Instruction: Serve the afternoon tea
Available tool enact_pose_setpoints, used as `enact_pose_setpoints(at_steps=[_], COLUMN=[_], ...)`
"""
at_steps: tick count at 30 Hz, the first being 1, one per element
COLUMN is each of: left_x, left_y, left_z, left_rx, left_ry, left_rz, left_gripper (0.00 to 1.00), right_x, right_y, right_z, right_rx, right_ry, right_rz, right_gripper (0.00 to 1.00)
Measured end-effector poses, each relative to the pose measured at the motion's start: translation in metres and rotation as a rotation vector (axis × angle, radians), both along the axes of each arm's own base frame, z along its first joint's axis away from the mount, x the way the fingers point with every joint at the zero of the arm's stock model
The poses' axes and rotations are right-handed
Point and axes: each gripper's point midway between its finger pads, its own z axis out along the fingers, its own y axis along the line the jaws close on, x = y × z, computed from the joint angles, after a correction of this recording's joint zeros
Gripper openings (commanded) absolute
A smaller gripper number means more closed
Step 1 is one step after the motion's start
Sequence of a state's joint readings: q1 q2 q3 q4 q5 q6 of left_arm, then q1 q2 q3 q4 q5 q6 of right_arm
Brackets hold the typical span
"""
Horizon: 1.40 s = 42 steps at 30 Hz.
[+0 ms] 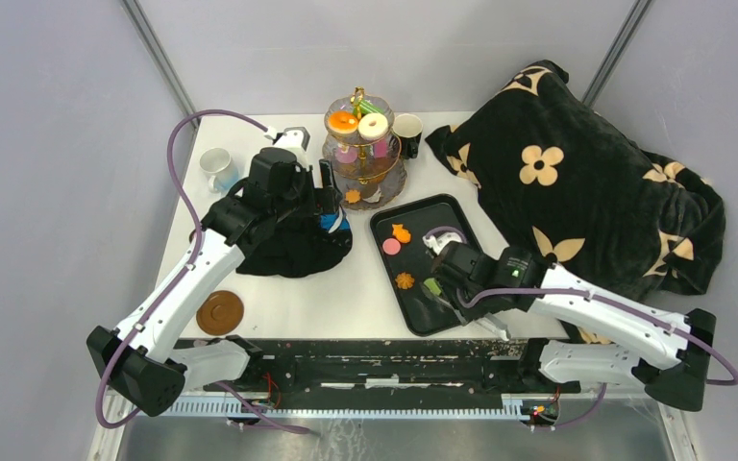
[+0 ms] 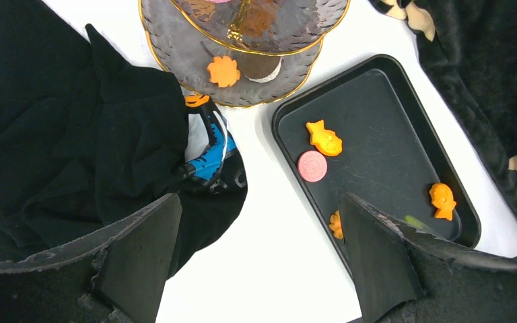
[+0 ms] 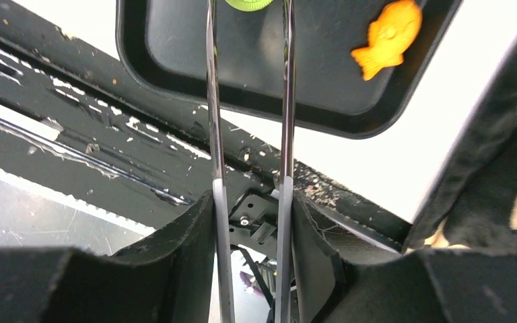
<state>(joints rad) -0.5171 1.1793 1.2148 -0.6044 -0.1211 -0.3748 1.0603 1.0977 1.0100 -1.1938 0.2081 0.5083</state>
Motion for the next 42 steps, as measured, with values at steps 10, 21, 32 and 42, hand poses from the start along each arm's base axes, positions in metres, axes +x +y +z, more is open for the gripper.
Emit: enact_pose_setpoints(at_steps=[10, 21, 32, 42], left_x=[0.009, 0.005, -0.018, -0.02], left_y=[0.008, 0.028, 0.066, 0.076], left_z=[0.003, 0.022, 0.089, 0.1], left_rx=[-0.008, 0.014, -0.025, -0.029], left_ry=[0.018, -0.015, -0.215, -0.256], left_rz=[0.023, 0.093, 0.218, 0.259], left_gripper=[0.95, 0.95, 0.95, 0.95], right_x=[0.039, 0.119, 0.184, 0.212], right_y=[0.0, 0.055, 0.089, 0.105], right_z=[0.074, 0.148, 0.126, 0.111], right_rx=[0.061, 0.206, 0.214, 0.26], right_ry=[-0.237, -0.464, -0.45, -0.42], right_rz=[-0.043, -0.052, -0.076, -0.096], right_gripper=[0.27, 0.28, 0.28, 0.28])
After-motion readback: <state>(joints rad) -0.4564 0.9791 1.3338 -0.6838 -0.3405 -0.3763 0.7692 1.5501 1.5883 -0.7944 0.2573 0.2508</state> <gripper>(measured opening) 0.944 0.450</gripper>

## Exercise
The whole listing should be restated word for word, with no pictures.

## Output below
Instruction: Serve the afternoon tea
Available tool enact_pose_setpoints, used as `enact_pose_setpoints(at_steps=[_], COLUMN=[_], ...)`
"""
at_steps: tick count at 30 Hz, the first being 1, one per element
COLUMN is each of: left_x, left_y, left_z, left_rx, left_ry, left_rz, left_gripper (0.00 to 1.00), right_x, right_y, right_z, right_rx, right_ry, right_rz, right_gripper (0.00 to 1.00)
Measured end-effector poses, each relative to the pose measured at the motion's start: translation in metres and rotation as a rotation vector (axis × angle, radians), both along the axes of each arm's own base frame, z along its first joint's axis away from the mount, x the way the fingers point with every joint at the zero of the arm's stock model
The poses' axes and rotations are right-handed
Point and axes: each gripper's point midway between its finger pads, its own z axis out along the fingers, its own y axis along the line the jaws close on, x = y × z, computed from the joint angles, after a correction of this recording's joint zeros
Gripper openings (commanded) absolute
A smaller gripper number means more closed
Step 1 is one step after the motion's start
Sequence of a state's joint readings: q1 q2 q3 q4 q5 q6 of left_arm, then q1 q2 q3 q4 q5 q6 of right_arm
Brackets hold the typical span
"""
Horizon: 1.40 s = 42 steps at 30 Hz.
[+0 ms] 
[+0 ms] 
[+0 ms] 
<state>(joints rad) -0.5171 1.1793 1.2148 -0.6044 -0.1211 -0.3748 1.0603 1.0977 1.0100 -1.1938 0.2081 0.5083</state>
Motion for the next 42 steps, as measured, with values at steps 10, 21, 32 and 42, hand poses from the start along each arm's base axes, positions in metres, axes +x +y +z, more is open for the gripper.
Emit: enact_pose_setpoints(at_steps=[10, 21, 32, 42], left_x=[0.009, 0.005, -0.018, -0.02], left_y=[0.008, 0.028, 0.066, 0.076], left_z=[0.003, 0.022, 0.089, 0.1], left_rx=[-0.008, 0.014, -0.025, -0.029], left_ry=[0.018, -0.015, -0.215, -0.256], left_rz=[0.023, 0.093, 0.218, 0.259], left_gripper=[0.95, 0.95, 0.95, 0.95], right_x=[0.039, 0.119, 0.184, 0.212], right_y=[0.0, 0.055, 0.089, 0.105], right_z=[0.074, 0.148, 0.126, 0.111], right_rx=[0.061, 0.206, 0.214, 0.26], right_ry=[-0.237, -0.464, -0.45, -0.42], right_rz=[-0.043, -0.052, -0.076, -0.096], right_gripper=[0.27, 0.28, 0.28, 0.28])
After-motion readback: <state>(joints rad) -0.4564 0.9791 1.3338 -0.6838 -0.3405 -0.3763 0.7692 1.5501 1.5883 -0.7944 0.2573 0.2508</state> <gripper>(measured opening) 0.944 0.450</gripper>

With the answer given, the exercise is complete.